Atheism and Hell

What if Atheists Are Wrong? Aren't They Afraid of Hell?

This sort of question is based upon a common theological argument known as Pascal’s Wager: if the believer is wrong and God doesn’t exist, then nothing has been lost; on the other hand, if the atheist is wrong and God does exist, then the atheist risks going to hell. Therefore, it is smarter to take a chance on believing than to take a chance on not believing, and the atheist is in a bad spot.

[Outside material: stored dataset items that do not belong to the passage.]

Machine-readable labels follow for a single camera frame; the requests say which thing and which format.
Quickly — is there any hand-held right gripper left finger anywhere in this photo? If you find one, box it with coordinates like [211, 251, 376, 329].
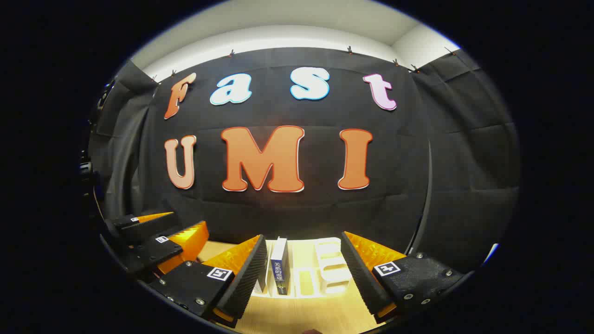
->
[149, 234, 269, 329]

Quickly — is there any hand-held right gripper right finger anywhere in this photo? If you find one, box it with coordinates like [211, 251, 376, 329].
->
[341, 231, 466, 325]

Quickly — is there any white bookshelf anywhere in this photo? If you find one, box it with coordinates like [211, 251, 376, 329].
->
[251, 237, 353, 299]

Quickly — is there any blue cover book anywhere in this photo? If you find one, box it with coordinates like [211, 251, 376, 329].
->
[270, 238, 291, 296]

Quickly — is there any black backdrop cloth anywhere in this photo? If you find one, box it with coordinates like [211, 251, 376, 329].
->
[88, 46, 521, 274]

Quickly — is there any row of black cloth clips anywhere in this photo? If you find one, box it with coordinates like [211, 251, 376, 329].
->
[151, 45, 460, 83]

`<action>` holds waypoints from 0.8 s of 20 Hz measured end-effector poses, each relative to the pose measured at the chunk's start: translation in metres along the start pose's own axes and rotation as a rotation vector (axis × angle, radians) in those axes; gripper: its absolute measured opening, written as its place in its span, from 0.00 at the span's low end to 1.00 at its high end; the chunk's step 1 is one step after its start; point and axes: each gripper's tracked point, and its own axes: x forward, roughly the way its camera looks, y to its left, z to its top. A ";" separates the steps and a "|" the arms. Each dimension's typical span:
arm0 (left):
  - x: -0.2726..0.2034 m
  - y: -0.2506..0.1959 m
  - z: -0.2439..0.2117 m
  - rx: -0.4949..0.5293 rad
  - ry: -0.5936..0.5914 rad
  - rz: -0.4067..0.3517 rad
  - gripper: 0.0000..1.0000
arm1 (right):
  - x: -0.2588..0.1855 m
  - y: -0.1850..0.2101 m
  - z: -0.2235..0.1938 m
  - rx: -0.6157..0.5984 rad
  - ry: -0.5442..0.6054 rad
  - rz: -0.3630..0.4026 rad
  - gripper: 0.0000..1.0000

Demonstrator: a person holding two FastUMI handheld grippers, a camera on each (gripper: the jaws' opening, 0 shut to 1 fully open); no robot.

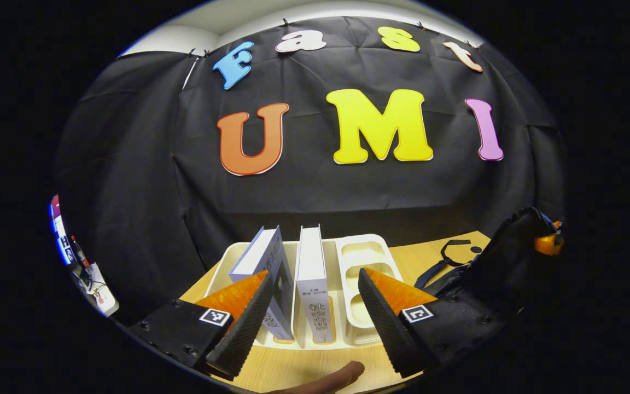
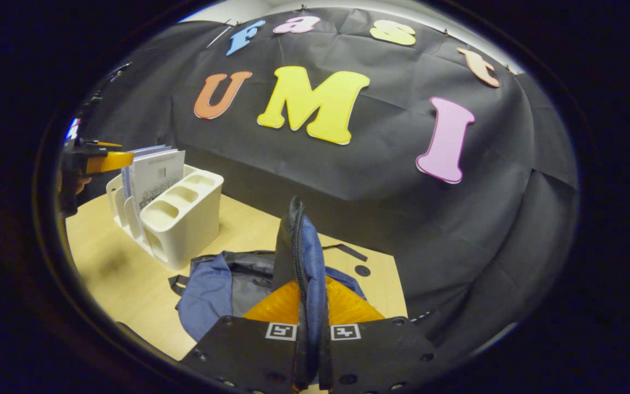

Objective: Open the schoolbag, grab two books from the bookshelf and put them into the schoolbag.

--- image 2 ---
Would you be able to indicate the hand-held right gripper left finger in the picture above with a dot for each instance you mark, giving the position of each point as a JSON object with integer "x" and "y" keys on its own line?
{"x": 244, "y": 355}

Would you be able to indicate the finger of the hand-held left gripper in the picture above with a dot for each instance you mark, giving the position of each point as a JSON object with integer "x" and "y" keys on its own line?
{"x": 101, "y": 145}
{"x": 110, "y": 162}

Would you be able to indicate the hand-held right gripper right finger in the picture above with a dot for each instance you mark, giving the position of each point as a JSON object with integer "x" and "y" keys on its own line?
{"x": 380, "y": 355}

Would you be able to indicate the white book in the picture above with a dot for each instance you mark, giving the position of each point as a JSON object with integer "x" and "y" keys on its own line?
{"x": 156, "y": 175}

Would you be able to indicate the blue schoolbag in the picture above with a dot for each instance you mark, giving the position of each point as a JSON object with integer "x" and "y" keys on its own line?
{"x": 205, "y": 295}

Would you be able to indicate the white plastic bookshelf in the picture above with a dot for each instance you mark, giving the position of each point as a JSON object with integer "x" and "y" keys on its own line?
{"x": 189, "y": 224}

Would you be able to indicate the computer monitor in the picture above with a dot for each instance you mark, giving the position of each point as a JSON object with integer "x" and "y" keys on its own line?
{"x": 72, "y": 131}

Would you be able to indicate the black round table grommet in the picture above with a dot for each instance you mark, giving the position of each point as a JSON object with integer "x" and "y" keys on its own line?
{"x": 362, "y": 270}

There are a number of problems with this argument. For one thing, it assumes that believing or not believing is a choice which a person can make rather than something determined by circumstances, evidence, reason, experience, etc. Wagering requires the ability to choose through an act of will, and it seems unlikely that belief is something which you can choose through an act of will. I, as an atheist, do not choose atheism — I am incapable of believing a claim without good reason, and currently, I lack any good reasons to believe in the existence of any gods. Atheism is not chosen, but rather the automatic consequence of my circumstances as I understand them.

Another problem is the assumption that there are only two options: either the believer is wrong or the atheist is wrong. In fact, both could be wrong because there could be a god, but not the god of the believer. Perhaps it is an entirely different god — indeed, it could be a god which objects to people who believe because of arguments like the above but which doesn’t really mind the doubt of atheists. Perhaps we are both in trouble and taking a risk. Perhaps neither of us in trouble or taking a risk.

The Atheist’s Wager

Why don’t you just be an atheist? If there is a god, and it is moral and loving and worthy of respect, then it won’t mind if people have rational doubts about it and rational reasons for not believing in it. This god won’t punish people for exercising their critical thinking skills and are skeptical of the claims of other, fallible humans. Thus, you wouldn’t lose anything.

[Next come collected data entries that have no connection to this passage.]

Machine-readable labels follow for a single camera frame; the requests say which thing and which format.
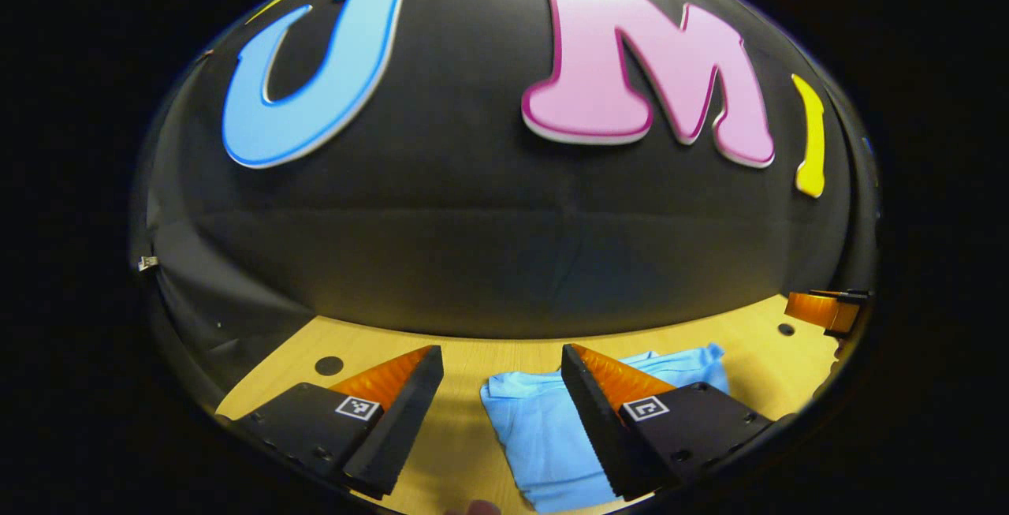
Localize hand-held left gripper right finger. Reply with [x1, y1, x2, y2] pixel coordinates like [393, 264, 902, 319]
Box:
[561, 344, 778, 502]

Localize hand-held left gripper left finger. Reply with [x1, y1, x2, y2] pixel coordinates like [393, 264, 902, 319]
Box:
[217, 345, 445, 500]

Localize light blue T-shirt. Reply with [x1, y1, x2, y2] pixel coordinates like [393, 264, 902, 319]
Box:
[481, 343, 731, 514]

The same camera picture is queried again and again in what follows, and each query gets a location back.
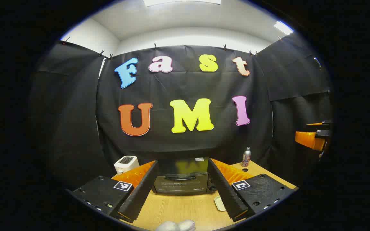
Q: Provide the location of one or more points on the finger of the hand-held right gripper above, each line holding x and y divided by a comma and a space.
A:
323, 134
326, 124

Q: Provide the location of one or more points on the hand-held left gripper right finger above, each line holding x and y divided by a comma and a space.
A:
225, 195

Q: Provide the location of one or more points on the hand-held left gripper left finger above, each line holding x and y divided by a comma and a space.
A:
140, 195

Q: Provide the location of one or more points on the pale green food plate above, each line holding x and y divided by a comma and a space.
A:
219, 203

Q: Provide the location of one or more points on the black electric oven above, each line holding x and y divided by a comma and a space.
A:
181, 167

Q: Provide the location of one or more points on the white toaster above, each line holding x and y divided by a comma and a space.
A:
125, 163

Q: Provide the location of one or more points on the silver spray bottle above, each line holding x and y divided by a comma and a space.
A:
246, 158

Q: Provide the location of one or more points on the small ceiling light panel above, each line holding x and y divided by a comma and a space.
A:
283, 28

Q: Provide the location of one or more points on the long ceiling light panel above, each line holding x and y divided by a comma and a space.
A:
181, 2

And if there is a god who punishes people for rational doubt, why would you want to spend an eternity with it anyway? Such a capricious, egotistical, and nasty god wouldn’t be much fun. If you can’t trust it to be as moral as you are, you can’t trust it to keep its promises and make heaven nice or even let you stay for long. Not spending eternity with such a being doesn’t sound like much of a loss.

I’m not asking you to choose atheism — that doesn’t make much sense, obviously. However, I am asking you to take atheism seriously. I am asking you to consider that atheism might be at least as reasonable as theism, and in fact might actually be much more reasonable. I am asking you to be more skeptical about religion and ask harder, more critical questions about traditional beliefs, regardless of where the consequences take you.

Perhaps your beliefs will be unchanged — but after being questioned, they should be stronger. Perhaps some of the details of your beliefs will change, but you will remain a theist — but this new position should be stronger. And, if you do end up an atheist because you lose any good reasons to continue with your current religion and/or current theism, what have you really lost?